While this is a move to win-now, the A’s aren’t completely selling out their future with this move. They will have Lowrie under team control through 2014 and could extend him past his free agency years before that time. Rodriguez will be under team control through the 2017 season.

It was becoming increasingly clear over the past three seasons that Carter didn’t fit into the A’s long-term plans. Even though the A’s are in the American League and Carter profiles well as a designated hitter, the A’s were reluctant to turn the DH position over to Carter, instead insisting that he find a defensive position. It is becoming more and more clear that the A’s front office places a high value on versatility and Carter offered little in being limited to first base/DH. Two years ago, it would have been crazy for the A’s to trade a power bat like Carter’s, but the A’s have added a lot of power over the past year and power is now a team strength.

In dealing Peacock, the A’s are also trading from a position of strength. The A’s have a rotation stocked with young starters under the organization’s control for several years and the A’s also have Sonny Gray waiting in the wings in Triple-A, as well as Andrew Werner, who was acquired from San Diego last season. They should still be in a position to withstand a few injuries to their rotation, although their upper-level starting rotation depth has definitely been thinned. Bruce Billings, who was one of the River Cats' top starters last year, Travis Banwart, who has been a forgotten man despite pitching well for Sacramento last season, and Carlos Hernandez, who pitched well in winter ball, could also be candidates for the rotation should the A’s face a rash of starting pitching injuries.

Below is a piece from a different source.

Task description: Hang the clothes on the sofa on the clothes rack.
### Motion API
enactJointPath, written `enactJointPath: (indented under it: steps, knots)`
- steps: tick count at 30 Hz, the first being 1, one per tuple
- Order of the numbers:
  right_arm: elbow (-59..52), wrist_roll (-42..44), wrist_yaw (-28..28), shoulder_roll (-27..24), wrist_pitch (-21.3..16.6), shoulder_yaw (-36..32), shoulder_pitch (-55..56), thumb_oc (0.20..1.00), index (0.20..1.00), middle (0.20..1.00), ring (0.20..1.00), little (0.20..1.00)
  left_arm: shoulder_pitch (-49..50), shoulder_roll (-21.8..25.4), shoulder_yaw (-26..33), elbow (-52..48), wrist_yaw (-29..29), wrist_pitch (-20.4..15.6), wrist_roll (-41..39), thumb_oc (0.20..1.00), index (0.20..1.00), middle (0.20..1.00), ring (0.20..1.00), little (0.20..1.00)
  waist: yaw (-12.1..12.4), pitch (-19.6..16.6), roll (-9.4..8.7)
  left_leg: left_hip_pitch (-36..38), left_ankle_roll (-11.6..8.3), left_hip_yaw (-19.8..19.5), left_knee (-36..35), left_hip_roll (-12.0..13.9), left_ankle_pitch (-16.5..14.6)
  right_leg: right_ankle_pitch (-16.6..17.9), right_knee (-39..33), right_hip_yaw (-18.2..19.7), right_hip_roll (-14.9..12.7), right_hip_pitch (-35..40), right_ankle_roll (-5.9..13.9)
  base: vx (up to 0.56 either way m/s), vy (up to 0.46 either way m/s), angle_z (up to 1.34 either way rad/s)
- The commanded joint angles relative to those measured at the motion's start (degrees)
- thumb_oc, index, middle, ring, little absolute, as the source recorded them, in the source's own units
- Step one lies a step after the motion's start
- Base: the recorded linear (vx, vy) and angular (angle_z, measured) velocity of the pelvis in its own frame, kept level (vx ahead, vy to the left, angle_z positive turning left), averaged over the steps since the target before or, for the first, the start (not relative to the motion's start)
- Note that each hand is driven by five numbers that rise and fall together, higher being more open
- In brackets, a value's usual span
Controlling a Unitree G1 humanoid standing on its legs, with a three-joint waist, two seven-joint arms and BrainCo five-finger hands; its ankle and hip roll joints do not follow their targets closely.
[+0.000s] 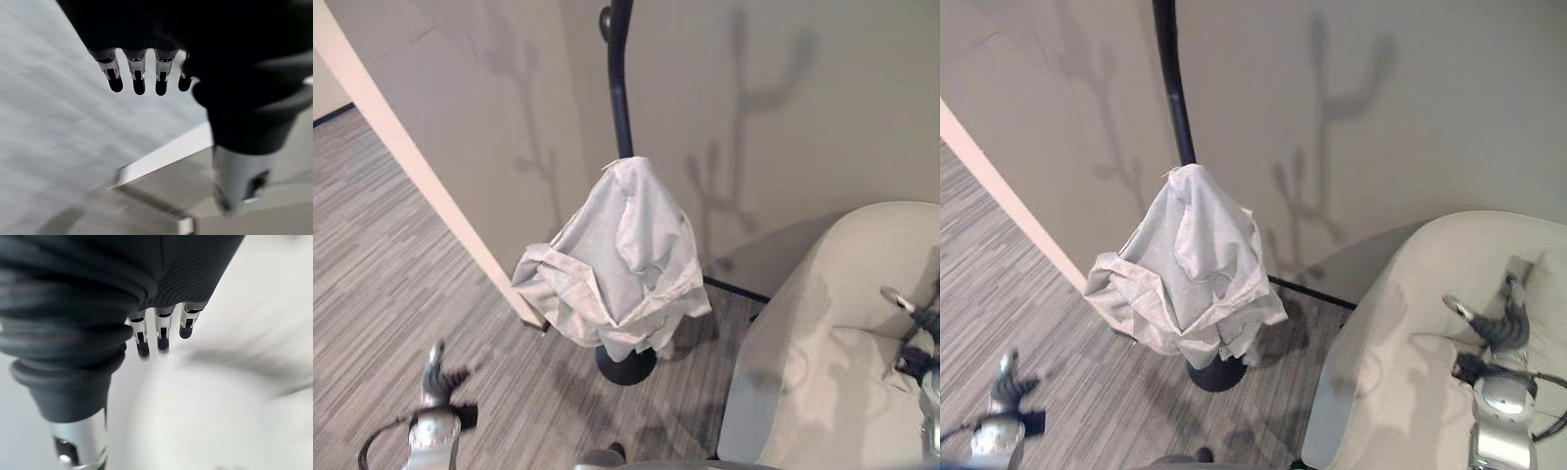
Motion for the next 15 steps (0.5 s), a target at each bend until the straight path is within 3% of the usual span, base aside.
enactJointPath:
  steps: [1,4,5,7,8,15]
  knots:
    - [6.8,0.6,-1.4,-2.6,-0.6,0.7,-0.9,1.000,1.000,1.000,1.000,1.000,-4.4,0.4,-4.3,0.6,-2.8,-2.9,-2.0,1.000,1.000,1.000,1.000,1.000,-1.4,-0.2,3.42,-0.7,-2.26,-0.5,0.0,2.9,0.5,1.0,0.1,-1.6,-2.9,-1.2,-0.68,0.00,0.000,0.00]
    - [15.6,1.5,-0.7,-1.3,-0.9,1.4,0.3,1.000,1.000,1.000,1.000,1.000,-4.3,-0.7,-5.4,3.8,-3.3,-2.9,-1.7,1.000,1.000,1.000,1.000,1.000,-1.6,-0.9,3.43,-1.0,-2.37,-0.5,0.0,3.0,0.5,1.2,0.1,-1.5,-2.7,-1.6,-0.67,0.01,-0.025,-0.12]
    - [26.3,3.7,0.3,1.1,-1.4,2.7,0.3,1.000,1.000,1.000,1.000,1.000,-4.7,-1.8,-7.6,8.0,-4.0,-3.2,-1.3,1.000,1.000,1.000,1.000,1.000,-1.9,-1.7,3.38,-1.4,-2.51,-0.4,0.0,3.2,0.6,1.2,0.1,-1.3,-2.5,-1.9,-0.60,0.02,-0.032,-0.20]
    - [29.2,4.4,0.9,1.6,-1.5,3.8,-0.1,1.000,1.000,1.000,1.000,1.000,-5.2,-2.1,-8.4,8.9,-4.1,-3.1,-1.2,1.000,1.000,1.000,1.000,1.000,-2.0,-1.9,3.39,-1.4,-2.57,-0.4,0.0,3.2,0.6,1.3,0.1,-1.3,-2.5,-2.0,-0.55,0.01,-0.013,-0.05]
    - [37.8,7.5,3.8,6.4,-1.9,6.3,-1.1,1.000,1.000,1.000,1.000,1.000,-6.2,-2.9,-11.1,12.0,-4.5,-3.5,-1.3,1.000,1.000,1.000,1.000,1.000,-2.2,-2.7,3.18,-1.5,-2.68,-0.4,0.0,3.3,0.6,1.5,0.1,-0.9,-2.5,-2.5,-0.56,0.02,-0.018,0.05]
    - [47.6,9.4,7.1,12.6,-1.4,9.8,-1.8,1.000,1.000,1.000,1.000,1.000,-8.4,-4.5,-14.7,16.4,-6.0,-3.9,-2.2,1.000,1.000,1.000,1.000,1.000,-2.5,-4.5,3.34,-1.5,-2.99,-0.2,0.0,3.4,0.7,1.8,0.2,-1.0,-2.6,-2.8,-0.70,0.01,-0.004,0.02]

The A’s were able to deal Stassi in part because of the emergence of 2011 fifth-round pick Beau Taylor, who reached Double-A in his first full professional season. Taylor isn’t in the same league as Stassi defensively, but he has the tools to be at least an average defensive catcher and he has a similar offensive profile to Jason Kendall in his ability to make consistent contact and hit for average. David Freitas, who was acquired by the A’s from the Nationals in the Kurt Suzuki trade last season, impressed in his brief time with the A’s at the Double-A level last season. With Stassi traded, the A’s can now team Freitas and Taylor at Double-A next year without having to rush one of them to Triple-A to leave Double-A at-bats for Stassi.

Conclusion

This trade is definitely a risk for the A’s. There is a possibility that they have given a division rival their starting DH, catcher and number three starter for the next several years (although Stassi is still a few years away from being big-league ready). However, even if all three players reach their potential, the A’s will still be pleased with the trade if Lowrie and Rodriguez help Oakland get to the post-season. The A’s know that their window to compete with the roster that they have is only a few years long before their roster will start to get prohibitively expensive. This deal gives them the opportunity to maximize their chances of winning during that window.